This blog post was written by Graham Stone, Senior Research Manager, Jisc
The Institution as e-textbook publisher project started its journey in 2014 and will wrap up in the next 12 months. In that time the partner institutions have published seven textbooks, we have published a number of articles and the teams have presented at numerous events including the last project workshop in Birmingham last July.
As you can imagine, we’ll be ramping up the blog posts and communications this year as the projects move towards the completion of the project. We have an existing list of posts planned, starting with the first of what we hope will be many communications around the evaluation of the textbooks with academics, students and the authors themselves. We will also be looking at issues and opportunities around the dissemination of institutionally created textbooks and how to get them into the library supply chain. Marketing, including social media campaigns will also be featured in future blogs. Expect further blogs around the technology used and information on competitor analysis and benchmarking.
Later in the year, our partner institutions will talk about what they plan to do after the project finishes – they assure us they will all be carrying on with e-textbook publishing and some plan to scale things up considerably. They’ll share their lessons learned along the way and we’ll be hearing more from some of the authors on their motivations for taking part.
We are also very pleased to announce that we will release a toolkit to assist other institutions in starting the own e-textbook publishing. We hope to hold a workshop in the New Year to test the toolkit as a proof of concept with the community, before launching it in July 2018 as a major output of the project – alongside the textbooks of course. More news on that very soon.

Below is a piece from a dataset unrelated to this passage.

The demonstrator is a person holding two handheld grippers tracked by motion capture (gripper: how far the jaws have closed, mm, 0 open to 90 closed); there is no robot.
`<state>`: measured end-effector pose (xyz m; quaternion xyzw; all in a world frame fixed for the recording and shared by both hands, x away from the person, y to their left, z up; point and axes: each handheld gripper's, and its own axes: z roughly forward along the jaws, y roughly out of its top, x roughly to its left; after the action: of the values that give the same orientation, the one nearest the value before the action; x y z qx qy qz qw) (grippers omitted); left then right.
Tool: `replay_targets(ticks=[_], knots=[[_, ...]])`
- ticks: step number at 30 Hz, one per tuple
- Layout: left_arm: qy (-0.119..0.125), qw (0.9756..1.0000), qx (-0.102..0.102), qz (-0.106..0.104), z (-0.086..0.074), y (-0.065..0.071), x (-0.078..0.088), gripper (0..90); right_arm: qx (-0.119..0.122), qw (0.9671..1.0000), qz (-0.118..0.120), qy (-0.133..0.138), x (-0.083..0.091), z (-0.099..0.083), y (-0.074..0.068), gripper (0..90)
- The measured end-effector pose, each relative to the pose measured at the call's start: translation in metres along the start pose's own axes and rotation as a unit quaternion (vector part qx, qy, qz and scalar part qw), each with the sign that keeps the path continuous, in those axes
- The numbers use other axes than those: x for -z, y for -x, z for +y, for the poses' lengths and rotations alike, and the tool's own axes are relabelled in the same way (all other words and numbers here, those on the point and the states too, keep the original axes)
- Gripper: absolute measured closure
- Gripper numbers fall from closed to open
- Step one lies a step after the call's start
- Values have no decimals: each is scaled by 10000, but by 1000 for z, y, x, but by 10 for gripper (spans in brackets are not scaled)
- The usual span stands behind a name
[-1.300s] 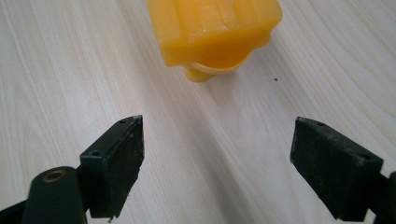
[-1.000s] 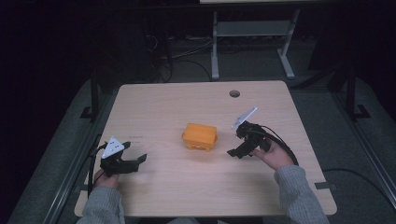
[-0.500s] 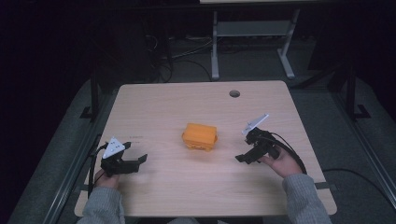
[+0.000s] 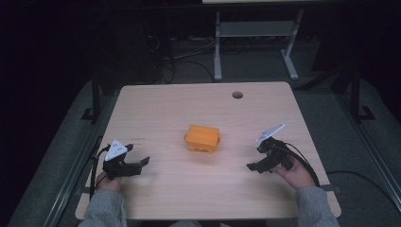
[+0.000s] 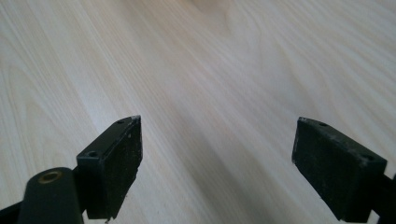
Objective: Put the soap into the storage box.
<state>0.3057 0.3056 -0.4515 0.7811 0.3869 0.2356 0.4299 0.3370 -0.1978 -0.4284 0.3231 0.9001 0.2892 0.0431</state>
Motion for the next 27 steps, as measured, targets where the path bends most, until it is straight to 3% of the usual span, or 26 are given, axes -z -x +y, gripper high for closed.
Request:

Finally, we’ll let the projects tell you some of their own plans over the coming months…
UCL: ‘We are in the dissemination and evaluation stage of the project. As we have now released both textbooks, the next year will be spent collecting data and user feedback. We’ll be running focus groups and undertaking surveys to evaluate the success of our e-textbooks. We’ll also be looking into wider external course adoption of the textbooks and how to compete with commercial alternatives.’
University of Liverpool: ‘In the final year of this project, the team at the University of Liverpool plans to upload the outstanding chapters for Using Primary Sources and continue to promote the e-textbook internally as well as nationally and internationally. We will also evaluate the impact of the e-textbook and make decisive plans on how to take it forward. With regard to Essentials of Financial Management, we are still planning to publish the e-textbook within the next year, which would be a crucial text for nearly 1,000 students at the University of Liverpool. However, the content has not yet been delivered by the author so plans are currently provisional. If the content is delivered in the next few weeks, then we will edit, upload, publish the e-textbook, review internally, and disseminate in an Open Access capacity. If the manuscript is not delivered soon or the e-textbook is not published by the end of the year, then we will assess what we could have done differently and write up our lessons learned.‘
UHI/ Edinburgh Napier: ‘eTIPS, the UHI/Edinburgh Napier collaborated project, which saw the creation of two eTextbooks will focus, on its final year, on a number of issues. In the next phase, colleagues will look at student and academics reaction, in our Universities, to the publications and performing comparative analysis with similar texts. Further analysis will be put into describing and annotating the process of creation, authoring, publication and distribution, with particular interest in the efficacy of Kindle Direct Publishing for reaching to readers beyond our institutions. UHI will look to continue some form of e-textbook publishing beyond the end of the project and, to that end, a group will streamline the approach already taken. UHI will, in particular, be looking at the support system for resources and documentation required to be set up to continue publishing.‘
University of Nottingham: ‘As the ROMe project moves into the final stages it is important to refocus efforts on the final tasks to ensure that all benefits of the project and the effort put in by the many people that have supported the project can be realised and recognised. This means that between now and the summer of 2018 we will increasing the amount of communications to external audiences to promote the e-textbooks and also identify any opportunities there might be for the e-textbooks to be used by other HE and FE institutions. We will analyse and publish second and third year student usage and evaluation data; we will contribute regularly to the Jisc project blog so others can learn from our successes and our mistakes; and we will work closely with the other project partners to help design and deliver a toolkit in support of other institutions that wish to move into a self-publication model.’